__To do__
Each line of the material, from the first through the one containing "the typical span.", is to be written out exactly.

__Dataset content__
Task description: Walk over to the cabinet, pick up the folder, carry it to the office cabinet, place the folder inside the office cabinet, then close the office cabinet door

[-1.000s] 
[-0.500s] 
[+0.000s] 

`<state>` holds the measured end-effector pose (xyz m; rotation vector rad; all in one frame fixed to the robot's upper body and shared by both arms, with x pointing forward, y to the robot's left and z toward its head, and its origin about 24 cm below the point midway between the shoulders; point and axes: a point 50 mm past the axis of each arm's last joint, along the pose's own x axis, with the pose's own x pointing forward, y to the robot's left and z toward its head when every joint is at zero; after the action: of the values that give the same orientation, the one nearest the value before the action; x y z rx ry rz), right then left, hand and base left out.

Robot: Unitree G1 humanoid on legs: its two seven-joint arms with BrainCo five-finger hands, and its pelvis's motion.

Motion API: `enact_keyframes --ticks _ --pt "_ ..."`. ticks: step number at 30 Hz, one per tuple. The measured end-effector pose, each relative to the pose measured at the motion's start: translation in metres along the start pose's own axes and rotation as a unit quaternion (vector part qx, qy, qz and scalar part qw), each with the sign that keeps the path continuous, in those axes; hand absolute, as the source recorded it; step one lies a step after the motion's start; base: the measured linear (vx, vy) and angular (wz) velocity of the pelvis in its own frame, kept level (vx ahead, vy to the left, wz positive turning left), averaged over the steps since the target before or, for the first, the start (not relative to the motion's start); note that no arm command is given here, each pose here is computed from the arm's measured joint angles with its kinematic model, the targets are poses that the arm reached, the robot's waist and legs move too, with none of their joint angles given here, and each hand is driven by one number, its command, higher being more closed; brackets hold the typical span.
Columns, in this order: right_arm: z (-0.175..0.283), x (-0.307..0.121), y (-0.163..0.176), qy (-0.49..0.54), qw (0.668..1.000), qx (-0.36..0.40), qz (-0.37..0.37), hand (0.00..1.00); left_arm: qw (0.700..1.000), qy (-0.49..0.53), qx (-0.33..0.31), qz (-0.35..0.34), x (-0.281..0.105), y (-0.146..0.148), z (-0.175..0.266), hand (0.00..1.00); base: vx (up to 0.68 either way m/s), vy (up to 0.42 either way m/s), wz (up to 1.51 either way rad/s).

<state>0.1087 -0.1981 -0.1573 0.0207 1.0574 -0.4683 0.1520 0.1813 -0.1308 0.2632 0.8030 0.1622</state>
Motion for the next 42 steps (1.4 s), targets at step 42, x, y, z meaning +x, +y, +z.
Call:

__Answer area__
Task description: Walk over to the cabinet, pick up the folder, carry it to the office cabinet, place the folder inside the office cabinet, then close the office cabinet door

[-1.000s] 
[-0.500s] 
[+0.000s] 

`<state>` holds the measured end-effector pose (xyz m; rotation vector rad; all in one frame fixed to the robot's upper body and shared by both arms, with x pointing forward, y to the robot's left and z toward its head, and its origin about 24 cm below the point midway between the shoulders; point and axes: a point 50 mm past the axis of each arm's last joint, along the pose's own x axis, with the pose's own x pointing forward, y to the robot's left and z toward its head when every joint is at zero; after the action: of the values that give the same orientation, the one nearest the value before the action; x y z rx ry rz), right then left, hand and base left out.

Robot: Unitree G1 humanoid on legs: its two seven-joint arms with BrainCo five-finger hands, and its pelvis's motion.

Motion API: `enact_keyframes --ticks _ --pt "_ ..."`. ticks: step number at 30 Hz, one per tuple. The measured end-effector pose, each relative to the pose measured at the motion's start: translation in metres along the start pose's own axes and rotation as a unit quaternion (vector part qx, qy, qz and scalar part qw), each with the sign that keeps the path continuous, in those axes; hand absolute, as the source recorded it; step one lies a step after the motion's start; base: the measured linear (vx, vy) and angular (wz) velocity of the pelvis in its own frame, kept level (vx ahead, vy to the left, wz positive turning left), averaged over the steps since the target before or, for the first, the start (not relative to the motion's start); note that no arm command is given here, each pose here is computed from the arm's measured joint angles with its kinematic model, the targets are poses that the arm reached, the robot's waist and legs move too, with none of their joint angles given here, and each hand is driven by one number, its command, higher being more closed; brackets hold the typical span.

Exercise complete, with nothing further to add.